**Your task**
Go line by line through the data below, counting each one that has "strip", and give the final count only.

**Data provided**
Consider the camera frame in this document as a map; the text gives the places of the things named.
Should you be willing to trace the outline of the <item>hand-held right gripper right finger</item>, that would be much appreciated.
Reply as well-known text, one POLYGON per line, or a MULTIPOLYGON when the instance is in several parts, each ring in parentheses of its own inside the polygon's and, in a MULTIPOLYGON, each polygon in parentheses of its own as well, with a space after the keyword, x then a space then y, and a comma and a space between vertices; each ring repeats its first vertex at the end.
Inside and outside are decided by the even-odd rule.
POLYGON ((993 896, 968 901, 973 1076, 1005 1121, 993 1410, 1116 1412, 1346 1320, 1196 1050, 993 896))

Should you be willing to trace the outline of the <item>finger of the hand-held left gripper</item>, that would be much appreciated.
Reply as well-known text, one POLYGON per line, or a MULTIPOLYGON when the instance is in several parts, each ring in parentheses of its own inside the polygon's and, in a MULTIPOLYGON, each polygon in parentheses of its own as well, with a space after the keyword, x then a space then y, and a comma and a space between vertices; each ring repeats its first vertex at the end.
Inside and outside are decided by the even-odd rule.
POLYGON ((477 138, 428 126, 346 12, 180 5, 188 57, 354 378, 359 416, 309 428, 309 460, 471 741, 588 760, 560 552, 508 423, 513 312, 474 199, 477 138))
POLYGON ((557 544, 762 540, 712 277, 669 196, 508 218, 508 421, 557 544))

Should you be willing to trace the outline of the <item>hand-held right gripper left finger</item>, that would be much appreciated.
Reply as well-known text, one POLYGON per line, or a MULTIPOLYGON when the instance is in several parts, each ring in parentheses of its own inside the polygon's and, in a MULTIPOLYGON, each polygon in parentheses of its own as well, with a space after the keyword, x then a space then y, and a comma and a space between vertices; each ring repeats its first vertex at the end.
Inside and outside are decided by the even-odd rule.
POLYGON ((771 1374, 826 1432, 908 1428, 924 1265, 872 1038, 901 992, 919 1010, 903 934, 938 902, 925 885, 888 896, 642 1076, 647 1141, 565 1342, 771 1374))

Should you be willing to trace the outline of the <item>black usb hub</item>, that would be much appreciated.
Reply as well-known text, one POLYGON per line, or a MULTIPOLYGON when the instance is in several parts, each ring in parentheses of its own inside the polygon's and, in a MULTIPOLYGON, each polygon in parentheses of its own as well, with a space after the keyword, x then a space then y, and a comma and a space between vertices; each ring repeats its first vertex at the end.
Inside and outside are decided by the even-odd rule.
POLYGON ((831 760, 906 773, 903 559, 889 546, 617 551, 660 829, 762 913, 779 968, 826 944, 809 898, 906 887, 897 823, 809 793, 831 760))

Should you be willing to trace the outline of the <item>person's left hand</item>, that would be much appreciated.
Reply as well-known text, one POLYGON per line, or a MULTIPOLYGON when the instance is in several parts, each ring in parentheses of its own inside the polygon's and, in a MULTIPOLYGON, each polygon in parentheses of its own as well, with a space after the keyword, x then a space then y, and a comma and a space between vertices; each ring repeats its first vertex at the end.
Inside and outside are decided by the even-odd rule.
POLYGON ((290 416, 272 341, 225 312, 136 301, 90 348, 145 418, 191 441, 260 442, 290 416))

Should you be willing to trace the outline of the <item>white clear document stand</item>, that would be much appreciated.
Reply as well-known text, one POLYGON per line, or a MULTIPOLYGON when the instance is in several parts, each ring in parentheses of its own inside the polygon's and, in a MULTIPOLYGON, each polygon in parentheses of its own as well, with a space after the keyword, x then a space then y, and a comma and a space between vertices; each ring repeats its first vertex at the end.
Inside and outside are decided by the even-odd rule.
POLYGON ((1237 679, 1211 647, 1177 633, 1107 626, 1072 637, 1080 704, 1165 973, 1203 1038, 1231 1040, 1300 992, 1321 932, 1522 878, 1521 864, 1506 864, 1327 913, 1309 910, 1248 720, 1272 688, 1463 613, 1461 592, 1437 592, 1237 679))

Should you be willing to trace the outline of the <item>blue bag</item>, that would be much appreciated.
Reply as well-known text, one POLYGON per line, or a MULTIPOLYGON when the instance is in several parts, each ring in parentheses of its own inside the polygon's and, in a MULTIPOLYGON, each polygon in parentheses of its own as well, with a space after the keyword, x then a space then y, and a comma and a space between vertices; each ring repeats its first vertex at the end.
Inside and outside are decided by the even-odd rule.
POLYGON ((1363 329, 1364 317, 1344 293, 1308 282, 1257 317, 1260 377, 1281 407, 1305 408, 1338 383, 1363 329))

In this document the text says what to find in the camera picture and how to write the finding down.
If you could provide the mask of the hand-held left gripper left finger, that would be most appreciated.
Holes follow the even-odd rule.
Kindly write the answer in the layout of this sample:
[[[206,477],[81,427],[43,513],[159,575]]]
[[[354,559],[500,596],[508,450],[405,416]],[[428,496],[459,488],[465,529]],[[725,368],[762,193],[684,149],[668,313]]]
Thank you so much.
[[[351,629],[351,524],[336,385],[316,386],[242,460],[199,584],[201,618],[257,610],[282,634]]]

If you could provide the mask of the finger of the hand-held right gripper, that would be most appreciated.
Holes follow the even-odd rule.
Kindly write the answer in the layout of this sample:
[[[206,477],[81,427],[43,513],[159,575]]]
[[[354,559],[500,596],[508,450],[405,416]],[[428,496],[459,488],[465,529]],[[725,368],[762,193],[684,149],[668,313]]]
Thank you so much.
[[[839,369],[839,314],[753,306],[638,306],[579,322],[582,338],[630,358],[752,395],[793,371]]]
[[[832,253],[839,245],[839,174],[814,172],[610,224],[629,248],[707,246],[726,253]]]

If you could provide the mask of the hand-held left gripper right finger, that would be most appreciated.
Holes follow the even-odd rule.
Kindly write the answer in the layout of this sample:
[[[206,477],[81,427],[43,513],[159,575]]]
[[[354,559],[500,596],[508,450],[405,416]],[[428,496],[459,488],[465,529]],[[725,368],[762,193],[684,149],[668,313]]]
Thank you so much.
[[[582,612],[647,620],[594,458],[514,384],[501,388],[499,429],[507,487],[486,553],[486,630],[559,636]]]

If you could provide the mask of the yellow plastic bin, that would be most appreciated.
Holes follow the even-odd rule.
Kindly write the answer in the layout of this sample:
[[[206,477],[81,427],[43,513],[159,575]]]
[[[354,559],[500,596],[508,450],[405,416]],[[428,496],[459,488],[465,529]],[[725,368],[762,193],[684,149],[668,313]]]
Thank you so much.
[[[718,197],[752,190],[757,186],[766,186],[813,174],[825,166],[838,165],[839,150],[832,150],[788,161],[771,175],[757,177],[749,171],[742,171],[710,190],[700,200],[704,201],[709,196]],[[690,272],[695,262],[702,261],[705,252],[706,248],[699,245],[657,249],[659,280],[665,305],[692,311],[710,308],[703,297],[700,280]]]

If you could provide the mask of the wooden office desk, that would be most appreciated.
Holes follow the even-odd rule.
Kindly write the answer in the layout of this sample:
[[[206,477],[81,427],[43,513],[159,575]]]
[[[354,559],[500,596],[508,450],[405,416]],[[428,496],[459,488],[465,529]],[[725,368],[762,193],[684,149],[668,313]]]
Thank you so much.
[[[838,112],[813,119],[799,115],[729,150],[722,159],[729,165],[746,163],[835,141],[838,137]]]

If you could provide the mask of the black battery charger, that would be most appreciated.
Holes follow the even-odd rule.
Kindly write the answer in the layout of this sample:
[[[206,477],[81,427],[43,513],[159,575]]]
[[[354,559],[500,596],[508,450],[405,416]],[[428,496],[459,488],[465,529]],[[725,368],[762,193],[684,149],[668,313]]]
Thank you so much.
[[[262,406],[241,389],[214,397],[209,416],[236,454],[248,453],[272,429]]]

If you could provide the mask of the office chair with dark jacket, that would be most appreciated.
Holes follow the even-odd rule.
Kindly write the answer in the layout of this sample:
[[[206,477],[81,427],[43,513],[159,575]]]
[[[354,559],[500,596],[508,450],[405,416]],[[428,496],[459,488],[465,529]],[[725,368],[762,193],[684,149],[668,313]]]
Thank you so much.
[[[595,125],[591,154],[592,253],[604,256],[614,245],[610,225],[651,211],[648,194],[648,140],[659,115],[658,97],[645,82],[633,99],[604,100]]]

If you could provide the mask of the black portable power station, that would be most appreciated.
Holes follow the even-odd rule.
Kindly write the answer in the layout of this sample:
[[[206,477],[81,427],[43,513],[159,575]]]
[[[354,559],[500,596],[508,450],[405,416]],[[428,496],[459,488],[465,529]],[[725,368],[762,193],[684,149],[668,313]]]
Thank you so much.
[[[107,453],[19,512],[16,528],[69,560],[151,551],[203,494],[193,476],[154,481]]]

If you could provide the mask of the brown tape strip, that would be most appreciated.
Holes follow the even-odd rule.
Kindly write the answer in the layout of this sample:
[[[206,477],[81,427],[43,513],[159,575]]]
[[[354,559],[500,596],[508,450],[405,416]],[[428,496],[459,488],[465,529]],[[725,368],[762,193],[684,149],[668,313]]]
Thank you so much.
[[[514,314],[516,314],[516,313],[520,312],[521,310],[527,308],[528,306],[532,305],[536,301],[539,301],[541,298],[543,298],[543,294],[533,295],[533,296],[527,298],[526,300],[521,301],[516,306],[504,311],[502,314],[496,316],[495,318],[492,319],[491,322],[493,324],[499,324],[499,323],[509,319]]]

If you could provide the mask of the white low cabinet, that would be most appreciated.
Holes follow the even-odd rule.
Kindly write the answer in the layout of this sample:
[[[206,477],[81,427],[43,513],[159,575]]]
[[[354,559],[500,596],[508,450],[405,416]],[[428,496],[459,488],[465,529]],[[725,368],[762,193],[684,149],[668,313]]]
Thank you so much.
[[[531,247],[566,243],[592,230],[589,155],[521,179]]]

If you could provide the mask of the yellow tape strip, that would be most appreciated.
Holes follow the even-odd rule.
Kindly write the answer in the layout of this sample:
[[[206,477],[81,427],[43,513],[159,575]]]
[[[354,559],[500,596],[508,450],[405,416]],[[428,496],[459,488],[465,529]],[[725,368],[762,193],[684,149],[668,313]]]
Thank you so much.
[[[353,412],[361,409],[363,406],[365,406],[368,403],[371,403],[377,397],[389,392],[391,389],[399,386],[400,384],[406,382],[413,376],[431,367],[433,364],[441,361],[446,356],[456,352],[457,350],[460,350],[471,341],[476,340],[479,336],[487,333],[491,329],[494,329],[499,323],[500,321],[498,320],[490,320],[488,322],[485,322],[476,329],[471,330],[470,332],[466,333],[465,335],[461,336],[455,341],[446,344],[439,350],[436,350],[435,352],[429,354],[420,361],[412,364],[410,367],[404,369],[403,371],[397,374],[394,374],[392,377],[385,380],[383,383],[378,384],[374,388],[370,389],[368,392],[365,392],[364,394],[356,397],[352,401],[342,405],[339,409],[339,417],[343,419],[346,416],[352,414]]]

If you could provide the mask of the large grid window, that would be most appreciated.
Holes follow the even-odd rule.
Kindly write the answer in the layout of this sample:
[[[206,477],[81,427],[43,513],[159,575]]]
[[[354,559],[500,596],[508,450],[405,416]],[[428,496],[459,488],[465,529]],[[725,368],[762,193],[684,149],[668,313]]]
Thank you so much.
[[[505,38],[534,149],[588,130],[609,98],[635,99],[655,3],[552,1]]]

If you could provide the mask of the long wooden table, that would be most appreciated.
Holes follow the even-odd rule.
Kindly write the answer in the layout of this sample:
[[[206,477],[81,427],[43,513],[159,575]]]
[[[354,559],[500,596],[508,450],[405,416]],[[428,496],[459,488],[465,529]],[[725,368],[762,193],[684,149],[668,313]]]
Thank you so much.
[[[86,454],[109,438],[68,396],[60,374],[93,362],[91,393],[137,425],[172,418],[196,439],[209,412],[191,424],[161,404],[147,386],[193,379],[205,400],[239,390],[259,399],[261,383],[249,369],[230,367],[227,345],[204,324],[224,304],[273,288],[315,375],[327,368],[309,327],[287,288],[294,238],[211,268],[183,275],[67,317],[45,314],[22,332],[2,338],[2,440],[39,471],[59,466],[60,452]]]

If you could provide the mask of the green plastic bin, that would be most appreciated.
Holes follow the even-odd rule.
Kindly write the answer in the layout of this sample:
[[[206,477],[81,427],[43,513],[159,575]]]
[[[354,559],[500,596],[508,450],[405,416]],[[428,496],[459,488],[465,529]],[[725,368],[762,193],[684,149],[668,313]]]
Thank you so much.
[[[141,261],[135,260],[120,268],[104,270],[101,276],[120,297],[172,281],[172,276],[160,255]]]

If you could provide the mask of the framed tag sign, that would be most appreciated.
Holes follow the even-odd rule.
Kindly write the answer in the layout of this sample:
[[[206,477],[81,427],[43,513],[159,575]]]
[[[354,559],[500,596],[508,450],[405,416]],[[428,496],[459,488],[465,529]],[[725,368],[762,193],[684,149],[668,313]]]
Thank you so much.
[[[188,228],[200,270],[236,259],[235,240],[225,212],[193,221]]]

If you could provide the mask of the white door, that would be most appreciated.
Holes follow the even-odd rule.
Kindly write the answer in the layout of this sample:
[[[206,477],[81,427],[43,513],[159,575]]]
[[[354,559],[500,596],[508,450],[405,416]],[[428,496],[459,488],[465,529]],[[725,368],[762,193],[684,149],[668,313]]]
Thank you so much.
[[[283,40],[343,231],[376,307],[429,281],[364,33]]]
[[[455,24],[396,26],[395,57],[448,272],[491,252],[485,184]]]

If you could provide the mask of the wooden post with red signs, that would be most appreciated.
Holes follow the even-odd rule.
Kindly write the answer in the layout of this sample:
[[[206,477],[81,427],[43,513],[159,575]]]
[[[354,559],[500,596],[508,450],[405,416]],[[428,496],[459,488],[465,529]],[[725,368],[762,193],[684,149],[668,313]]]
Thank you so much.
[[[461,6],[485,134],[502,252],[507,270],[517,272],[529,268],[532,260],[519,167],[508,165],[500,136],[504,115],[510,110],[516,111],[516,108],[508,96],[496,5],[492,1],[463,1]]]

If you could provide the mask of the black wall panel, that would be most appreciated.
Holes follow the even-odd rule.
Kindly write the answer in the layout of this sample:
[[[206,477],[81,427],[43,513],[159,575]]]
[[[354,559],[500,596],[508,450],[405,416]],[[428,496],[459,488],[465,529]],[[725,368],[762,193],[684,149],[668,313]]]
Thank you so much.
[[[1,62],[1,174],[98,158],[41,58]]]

**Exercise answer**
2